[Start of Attachment]

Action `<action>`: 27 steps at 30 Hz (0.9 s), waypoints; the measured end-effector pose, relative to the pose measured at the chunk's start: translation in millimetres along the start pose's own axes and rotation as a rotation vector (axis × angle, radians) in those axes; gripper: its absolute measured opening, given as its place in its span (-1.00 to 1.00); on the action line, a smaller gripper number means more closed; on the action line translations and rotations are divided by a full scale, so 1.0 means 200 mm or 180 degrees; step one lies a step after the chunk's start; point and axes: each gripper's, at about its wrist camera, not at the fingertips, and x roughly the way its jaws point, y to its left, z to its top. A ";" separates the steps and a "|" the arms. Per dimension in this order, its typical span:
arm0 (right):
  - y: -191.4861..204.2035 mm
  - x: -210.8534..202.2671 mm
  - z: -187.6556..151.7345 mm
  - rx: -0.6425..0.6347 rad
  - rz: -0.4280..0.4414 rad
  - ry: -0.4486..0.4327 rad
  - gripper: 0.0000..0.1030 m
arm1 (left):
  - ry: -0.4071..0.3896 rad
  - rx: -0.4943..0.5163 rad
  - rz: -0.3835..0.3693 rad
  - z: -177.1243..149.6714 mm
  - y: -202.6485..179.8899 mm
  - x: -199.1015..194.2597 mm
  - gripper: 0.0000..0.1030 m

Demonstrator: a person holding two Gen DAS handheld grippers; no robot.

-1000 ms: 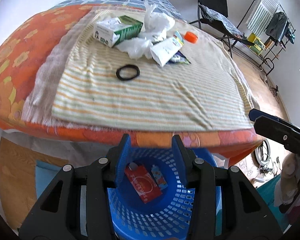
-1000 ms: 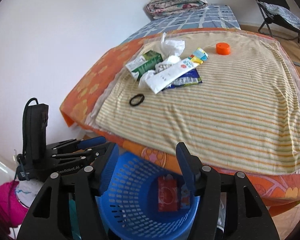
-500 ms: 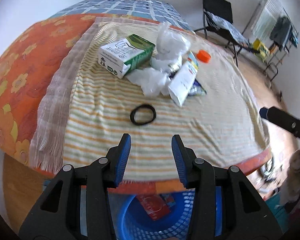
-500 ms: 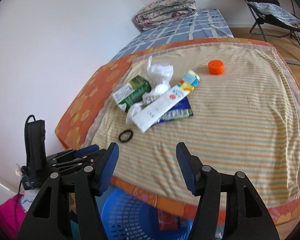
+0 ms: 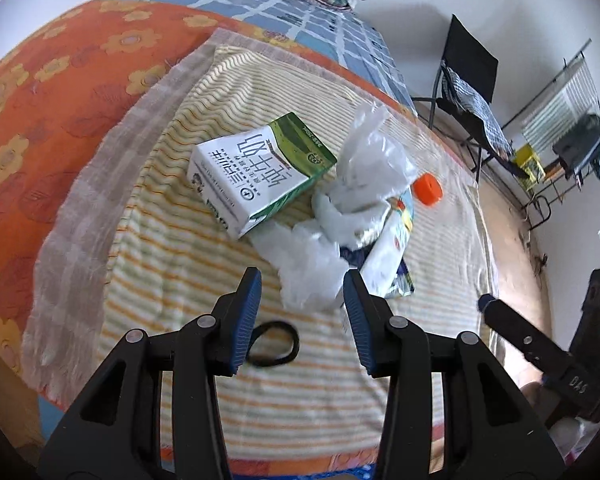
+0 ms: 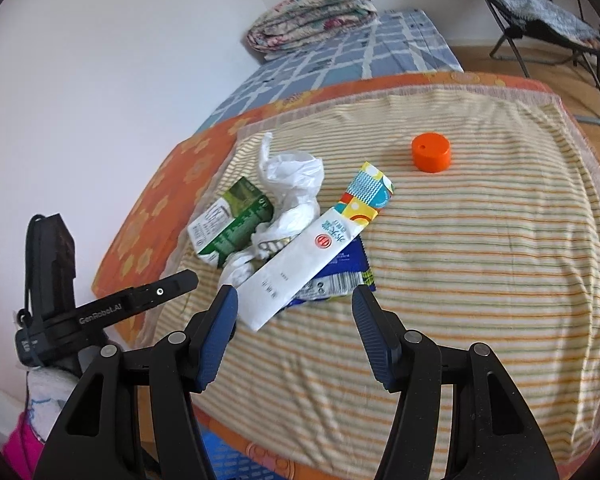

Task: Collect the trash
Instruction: 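Move both grippers back over the trash on the bed, then grasp the white plastic bag with the left gripper while the right grasps the snack wrapper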

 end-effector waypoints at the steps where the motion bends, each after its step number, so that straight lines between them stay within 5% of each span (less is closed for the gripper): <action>1: -0.02 0.02 0.01 0.0049 0.0009 0.0013 0.14 | 0.0018 -0.0030 -0.0011 0.01 0.00 0.02 -0.16; 11: -0.13 0.19 0.11 0.0527 0.0118 0.0110 0.14 | 0.0163 -0.0116 -0.0043 0.04 0.02 0.15 -0.16; 22: -0.12 0.29 0.15 0.0580 0.0064 0.0128 0.14 | 0.0325 -0.0267 -0.0199 0.08 0.04 0.28 -0.17; 27: -0.12 0.34 0.15 0.0586 0.0034 0.0170 0.14 | 0.0331 -0.0198 -0.0242 0.09 0.03 0.29 -0.62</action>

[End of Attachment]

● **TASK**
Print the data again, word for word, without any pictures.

● **YOUR RESPONSE**
Action `<action>`: 27 steps at 30 Hz (0.9 s), waypoints; the measured end-effector pose, relative to the pose measured at the chunk's start: translation in millimetres along the start pose's own axes and rotation as a rotation vector (axis × angle, radians) in those axes; gripper: its absolute measured opening, given as its place in its span (-1.00 to 1.00); on the action line, a smaller gripper number means more closed; on the action line translations and rotations are divided by a full scale, so 1.0 means 200 mm or 180 degrees; step one lies a step after the chunk's start; point and axes: each gripper's, at about its wrist camera, not at the fingertips, and x roughly the way its jaws point, y to its left, z to its top. A ";" separates the steps and a "|" the arms. Per dimension in this order, its typical span:
arm0 (right):
  - y: -191.4861..204.2035 mm
  - x: -210.8534..202.2671 mm
  - z: -187.6556..151.7345 mm
  - rx: -0.6425..0.6347 rad
  - rz: -0.4280..0.4414 rad
  - ry: -0.4486..0.4327 rad
  - gripper: 0.0000..0.1030 m
arm1 (left):
  - ry: -0.4071..0.3896 rad
  - rx: -0.4943..0.5163 rad
  - rz: -0.3835..0.3693 rad
  - z: -177.1243..149.6714 mm
  - y: -202.6485..179.8899 mm
  - x: -199.1015..194.2597 mm
  - gripper: 0.0000..0.1030 m

Demonstrator: a person holding two Gen DAS handheld grippers; no robot.

-1000 ms: 
-1000 ms: 
-500 ms: 
-500 ms: 
+0 ms: 
+0 ms: 

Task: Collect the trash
Instruction: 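Move both grippers back over the trash on the bed, then grasp the white plastic bag with the left gripper while the right grasps the snack wrapper
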
 end-effector waypoints at the steps where the motion bends, each after its step number, so that straight lines between them stay within 5% of each span (less is closed for the gripper): <action>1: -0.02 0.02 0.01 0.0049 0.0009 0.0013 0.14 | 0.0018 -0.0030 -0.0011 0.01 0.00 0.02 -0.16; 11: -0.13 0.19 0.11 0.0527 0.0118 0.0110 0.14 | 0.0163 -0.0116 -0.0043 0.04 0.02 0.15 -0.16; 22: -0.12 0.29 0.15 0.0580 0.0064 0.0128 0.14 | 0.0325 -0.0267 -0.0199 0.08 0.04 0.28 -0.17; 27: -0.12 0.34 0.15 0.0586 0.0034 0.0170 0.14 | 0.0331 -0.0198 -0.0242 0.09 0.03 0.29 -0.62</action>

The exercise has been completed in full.